By addressing racism and its effects on clinical practice, providers may not only build partnership with the families they serve, but can also meet their needs more effectively. A comfortable and safe office environment for families of every color and background can help increase families’ trust in the care they receive. By modeling cultural competency in your practice, you can improve health equity in your community. You may then recognize arenas in which you can advocate further for patients around the many disparities we see every day, including improving education, reducing segregation, and increasing access to safe and healthy living environments for all.
1. The Impact of Racism on Child and Adolescent Health. Trent, M, Dooley, DG, Dougé, J. Section of Adolescent Health, Council on Community Pediatrics, Committee on Adolescence. Pediatrics Aug 2019, 144.

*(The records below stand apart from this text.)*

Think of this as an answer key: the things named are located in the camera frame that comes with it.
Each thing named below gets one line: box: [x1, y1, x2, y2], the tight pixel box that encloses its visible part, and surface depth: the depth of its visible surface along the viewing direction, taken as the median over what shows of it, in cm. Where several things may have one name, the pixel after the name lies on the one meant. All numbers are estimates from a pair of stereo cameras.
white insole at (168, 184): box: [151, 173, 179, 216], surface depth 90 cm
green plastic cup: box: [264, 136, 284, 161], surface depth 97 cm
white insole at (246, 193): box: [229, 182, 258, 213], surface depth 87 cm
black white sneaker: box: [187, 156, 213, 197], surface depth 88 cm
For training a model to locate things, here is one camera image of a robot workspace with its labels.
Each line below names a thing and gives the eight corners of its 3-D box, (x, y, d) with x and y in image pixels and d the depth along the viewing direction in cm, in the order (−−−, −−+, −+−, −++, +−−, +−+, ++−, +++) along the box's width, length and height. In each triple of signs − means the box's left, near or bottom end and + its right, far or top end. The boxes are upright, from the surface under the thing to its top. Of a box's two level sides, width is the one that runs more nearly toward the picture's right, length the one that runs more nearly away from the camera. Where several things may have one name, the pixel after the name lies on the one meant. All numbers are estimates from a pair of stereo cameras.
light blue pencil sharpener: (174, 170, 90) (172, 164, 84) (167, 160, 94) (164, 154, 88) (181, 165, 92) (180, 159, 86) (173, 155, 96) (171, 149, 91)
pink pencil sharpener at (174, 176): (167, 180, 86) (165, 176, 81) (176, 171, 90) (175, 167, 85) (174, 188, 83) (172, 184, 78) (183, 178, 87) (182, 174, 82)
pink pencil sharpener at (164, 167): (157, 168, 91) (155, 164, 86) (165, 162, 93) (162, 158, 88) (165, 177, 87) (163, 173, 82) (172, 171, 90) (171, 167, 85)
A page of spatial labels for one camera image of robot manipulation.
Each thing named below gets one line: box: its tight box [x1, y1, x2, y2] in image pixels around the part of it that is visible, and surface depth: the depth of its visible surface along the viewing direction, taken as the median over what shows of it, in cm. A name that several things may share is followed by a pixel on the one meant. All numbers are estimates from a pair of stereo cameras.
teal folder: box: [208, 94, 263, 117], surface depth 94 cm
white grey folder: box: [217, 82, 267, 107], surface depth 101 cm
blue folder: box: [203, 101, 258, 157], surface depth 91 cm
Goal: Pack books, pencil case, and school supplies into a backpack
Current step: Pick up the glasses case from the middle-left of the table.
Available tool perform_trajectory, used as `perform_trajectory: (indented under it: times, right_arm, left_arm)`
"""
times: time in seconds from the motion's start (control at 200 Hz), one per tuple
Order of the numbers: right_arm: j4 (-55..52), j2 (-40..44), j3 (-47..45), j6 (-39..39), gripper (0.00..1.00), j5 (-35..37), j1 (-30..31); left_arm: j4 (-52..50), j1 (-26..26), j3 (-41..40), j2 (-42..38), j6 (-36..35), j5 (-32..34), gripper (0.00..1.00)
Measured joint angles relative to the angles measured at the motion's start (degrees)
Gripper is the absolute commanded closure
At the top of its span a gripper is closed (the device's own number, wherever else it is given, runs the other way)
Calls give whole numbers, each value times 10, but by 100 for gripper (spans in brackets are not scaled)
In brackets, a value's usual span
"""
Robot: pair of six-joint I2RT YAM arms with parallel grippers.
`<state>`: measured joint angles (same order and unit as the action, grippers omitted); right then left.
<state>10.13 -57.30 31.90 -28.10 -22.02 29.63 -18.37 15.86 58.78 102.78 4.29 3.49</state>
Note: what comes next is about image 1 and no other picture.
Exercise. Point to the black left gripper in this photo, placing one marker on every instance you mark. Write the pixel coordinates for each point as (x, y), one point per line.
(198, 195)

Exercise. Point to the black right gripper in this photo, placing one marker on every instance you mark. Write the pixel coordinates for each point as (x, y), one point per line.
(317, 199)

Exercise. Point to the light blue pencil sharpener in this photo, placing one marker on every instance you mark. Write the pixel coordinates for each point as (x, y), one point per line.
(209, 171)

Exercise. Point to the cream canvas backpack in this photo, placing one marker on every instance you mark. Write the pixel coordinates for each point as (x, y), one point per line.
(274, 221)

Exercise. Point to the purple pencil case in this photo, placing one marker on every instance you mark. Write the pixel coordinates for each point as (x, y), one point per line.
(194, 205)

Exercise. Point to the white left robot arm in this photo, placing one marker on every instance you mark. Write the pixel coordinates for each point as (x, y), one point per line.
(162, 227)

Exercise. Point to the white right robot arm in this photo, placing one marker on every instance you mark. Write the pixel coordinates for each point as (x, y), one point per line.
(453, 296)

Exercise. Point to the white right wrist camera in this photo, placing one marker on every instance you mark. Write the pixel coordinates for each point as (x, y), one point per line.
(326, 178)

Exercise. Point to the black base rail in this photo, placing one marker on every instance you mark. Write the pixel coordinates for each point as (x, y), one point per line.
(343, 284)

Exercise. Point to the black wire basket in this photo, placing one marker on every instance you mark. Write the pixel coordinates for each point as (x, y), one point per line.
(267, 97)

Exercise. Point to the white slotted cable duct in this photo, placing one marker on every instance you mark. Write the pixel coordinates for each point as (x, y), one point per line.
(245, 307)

2. Racism and Its Harmful Effects on Nondominant Racial–Ethnic Youth and Youth-Serving Providers: A Call to Action for Organizational Change. Journal of Adolescent Health. 2018;63(2):257 – 261.
3. Racial Disparities in Pain Management of Children with Appendicitis in Emergency Departments. Goyal MK, Kuppermann N, Cleary SD, Teach SJ, Chamberlain JM. JAMA Pediatr. 2015;169(11):996–1002.
4. Variation in Emergency Department Wait Times for Children by Race/ethnicity and Payment Source. Park CY, Lee MA, Epstein AJ. Health Serv Res. 2009;44(6):2022–2039.
5. Implicit bias in healthcare. The Joint Commission. Date Accessed 7 October 2019. https://www.jointcommission.org/assets/1/23/Quick_Safety_Issue_23_Apr_2016.pdf.
6. The Influence of Implicit Bias on Treatment Recommendations for 4 Common Pediatric Conditions: Pain, Urinary Tract Infection, Attention Deficit Hyperactivity Disorder, and Asthma. Sabin JA and Greenwald AG. Am J Public Health. 2012 May; 102(5): 988–995.